Another key return of the work with project partners is a better understanding of the missing links in Újbuda’s cultural and business ecosystem. “Strangely enough, apart from KÉK, no one has been able to deal with the proximity of the Technical University and its students so far,” admits Alexandra. “In reality, there could be a lot of connections between the district’s cultural milieu and the university.” As a result of this recognition, the concept of Adaptér and its technical facilities directly build on the proximity of the Technical University and aim to engage special colleges and self-education circles. “Talking to students revealed a lot about what their needs might be that we could serve in a unified way,” recalls Alexandra, “and Adaptér has been conceived with these inputs in mind.”
Similarly, discussions with artist ateliers and design workshops in Újbuda helped clarify needs that the new centre could respond to. “It’s not certain that the workshops had an explicit need for a network, but as we started talking to them, it turned out that they didn’t even know what the other ateliers were doing,” clarifies Alexandra. “For example, if someone needs to do carpentry work, they don’t know where to go. Until now, artists did not think that this can be solved locally.”
Carpentry work and artists is one of the many potential connections that the new venue and the related digital platform can create. Identifying and clustering such latent needs and pooling resources and facilities locally to respond to them is one of the key promises of CUP4Creativity: “If we can implement projects in Adaptér, if organizations in the area bring their workshops and production activities here, it will also create collaborations. If various ateliers cannot accommodate each other, Adaptér can be a third place where they can meet.”

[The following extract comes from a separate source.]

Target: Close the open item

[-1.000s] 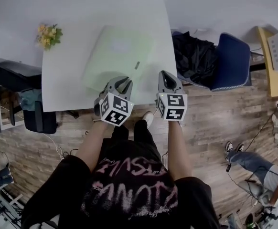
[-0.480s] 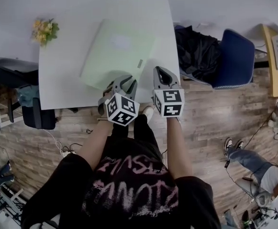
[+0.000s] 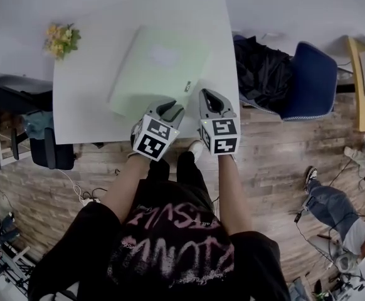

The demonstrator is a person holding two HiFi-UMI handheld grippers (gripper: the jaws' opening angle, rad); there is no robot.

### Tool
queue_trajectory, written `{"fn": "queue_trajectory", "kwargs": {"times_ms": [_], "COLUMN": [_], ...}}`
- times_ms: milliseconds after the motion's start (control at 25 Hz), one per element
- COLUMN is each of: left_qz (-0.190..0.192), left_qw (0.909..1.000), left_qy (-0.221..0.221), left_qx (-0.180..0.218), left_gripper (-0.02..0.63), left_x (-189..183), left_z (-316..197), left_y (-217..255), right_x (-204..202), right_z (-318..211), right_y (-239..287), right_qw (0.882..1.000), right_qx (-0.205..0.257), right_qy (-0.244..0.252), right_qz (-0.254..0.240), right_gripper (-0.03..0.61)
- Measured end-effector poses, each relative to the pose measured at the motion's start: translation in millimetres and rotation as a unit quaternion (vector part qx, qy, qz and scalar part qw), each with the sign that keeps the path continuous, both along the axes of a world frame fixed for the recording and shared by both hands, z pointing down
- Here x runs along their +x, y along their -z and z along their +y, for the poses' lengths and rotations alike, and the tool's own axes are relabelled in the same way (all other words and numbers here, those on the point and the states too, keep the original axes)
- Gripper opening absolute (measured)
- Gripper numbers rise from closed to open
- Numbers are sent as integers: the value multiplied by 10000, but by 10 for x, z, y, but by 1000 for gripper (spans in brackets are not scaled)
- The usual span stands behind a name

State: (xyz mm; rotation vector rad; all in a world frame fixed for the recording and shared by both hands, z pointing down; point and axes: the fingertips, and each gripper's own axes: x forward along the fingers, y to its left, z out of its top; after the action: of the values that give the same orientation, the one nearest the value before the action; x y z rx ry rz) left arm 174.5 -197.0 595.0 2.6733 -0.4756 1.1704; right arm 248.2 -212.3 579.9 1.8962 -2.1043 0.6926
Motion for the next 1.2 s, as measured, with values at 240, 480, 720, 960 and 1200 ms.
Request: {"fn": "queue_trajectory", "kwargs": {"times_ms": [240,480,720,960,1200], "left_qz": [-89,-193,-409,-380,-547], "left_qw": [9999,9990,9967,9964,9940], "left_qy": [-115,-288,-466,-632,-898], "left_qx": [-5,298,527,418,313], "left_gripper": [86,74,72,41,21], "left_x": [71,204,316,363,373], "left_z": [-167,-428,-589,-541,-495], "left_y": [2,9,9,-11,-42], "right_x": [49,125,220,280,260], "right_z": [30,72,116,107,48], "right_y": [-26,-39,-95,-128,-128], "right_qw": [9999,9998,9995,9993,9994], "right_qx": [-27,-45,-108,-126,-130], "right_qy": [-104,-207,-299,-326,-289], "right_qz": [-26,-42,-65,-93,-135], "right_gripper": [9,9,9,9,9]}}
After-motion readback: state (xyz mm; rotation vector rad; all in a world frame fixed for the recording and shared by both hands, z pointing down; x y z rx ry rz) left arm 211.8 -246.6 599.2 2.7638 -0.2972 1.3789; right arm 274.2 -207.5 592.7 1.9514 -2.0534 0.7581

Yet the ambitions of Adaptér go beyond just connecting actors of the cultural sector: if CUP4Creativity wants to create a new role for culture within the broader local economy, it also needs to reach out beyond the limits of the local cultural scene. Besides addressing local cultural initiatives and helping the work of local producers, therefore, the new venue is also conceived to develop strong relationships with technology companies and larger corporations in the district, by offering space and knowledge for workshops, training events and cultural services for employees. This aspiration points towards creating a bridge between sectors that have been co-existing in the district without any connection or exchange.

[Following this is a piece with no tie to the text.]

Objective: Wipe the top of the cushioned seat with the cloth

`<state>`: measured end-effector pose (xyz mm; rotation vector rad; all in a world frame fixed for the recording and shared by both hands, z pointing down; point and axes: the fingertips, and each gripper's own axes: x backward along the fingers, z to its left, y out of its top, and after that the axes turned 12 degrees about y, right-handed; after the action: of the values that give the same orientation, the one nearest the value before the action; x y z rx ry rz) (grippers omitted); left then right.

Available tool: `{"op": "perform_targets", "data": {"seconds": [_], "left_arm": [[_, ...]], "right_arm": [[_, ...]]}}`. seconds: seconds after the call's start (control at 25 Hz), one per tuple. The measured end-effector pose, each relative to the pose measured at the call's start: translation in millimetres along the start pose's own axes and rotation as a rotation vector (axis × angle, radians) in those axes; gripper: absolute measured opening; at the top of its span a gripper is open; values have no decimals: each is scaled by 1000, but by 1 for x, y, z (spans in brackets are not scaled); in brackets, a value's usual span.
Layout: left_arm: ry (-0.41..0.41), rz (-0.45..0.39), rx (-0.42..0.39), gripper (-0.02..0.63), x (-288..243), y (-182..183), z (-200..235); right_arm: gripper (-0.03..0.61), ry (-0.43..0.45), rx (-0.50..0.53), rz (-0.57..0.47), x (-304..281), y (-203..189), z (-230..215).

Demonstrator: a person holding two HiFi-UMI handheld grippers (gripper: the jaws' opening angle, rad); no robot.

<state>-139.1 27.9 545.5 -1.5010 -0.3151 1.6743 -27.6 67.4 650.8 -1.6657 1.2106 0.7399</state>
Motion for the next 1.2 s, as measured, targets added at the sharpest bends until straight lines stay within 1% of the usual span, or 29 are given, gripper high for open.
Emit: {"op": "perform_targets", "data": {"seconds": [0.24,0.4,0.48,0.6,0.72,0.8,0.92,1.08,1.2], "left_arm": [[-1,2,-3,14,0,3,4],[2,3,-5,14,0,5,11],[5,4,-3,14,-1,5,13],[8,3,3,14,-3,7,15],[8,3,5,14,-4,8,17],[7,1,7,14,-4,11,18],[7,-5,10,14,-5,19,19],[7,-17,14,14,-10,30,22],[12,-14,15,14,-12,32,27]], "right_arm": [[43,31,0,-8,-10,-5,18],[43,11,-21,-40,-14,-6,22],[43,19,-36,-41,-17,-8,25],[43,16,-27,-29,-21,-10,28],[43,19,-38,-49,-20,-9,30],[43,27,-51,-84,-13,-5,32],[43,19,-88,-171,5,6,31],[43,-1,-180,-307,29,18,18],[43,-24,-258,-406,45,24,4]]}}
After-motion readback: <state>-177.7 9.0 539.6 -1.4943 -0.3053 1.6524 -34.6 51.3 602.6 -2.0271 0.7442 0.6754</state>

Working towards these objectives, besides building on KözPont’s local network of cultural initiatives, organisations and venues, Adaptér can also rely on it innovative institutional model. The organisation’s sensible approach to the new venue’s context, demography and communication is a sort of a guarantee to create a new venue embedded in its social and cultural reality. With additional pressure by the limitations of municipal budgets, Adaptér will also be forced to continuously adapt to the needs of its users and customers, thus making the new venue all the more rooted in its broader economic context.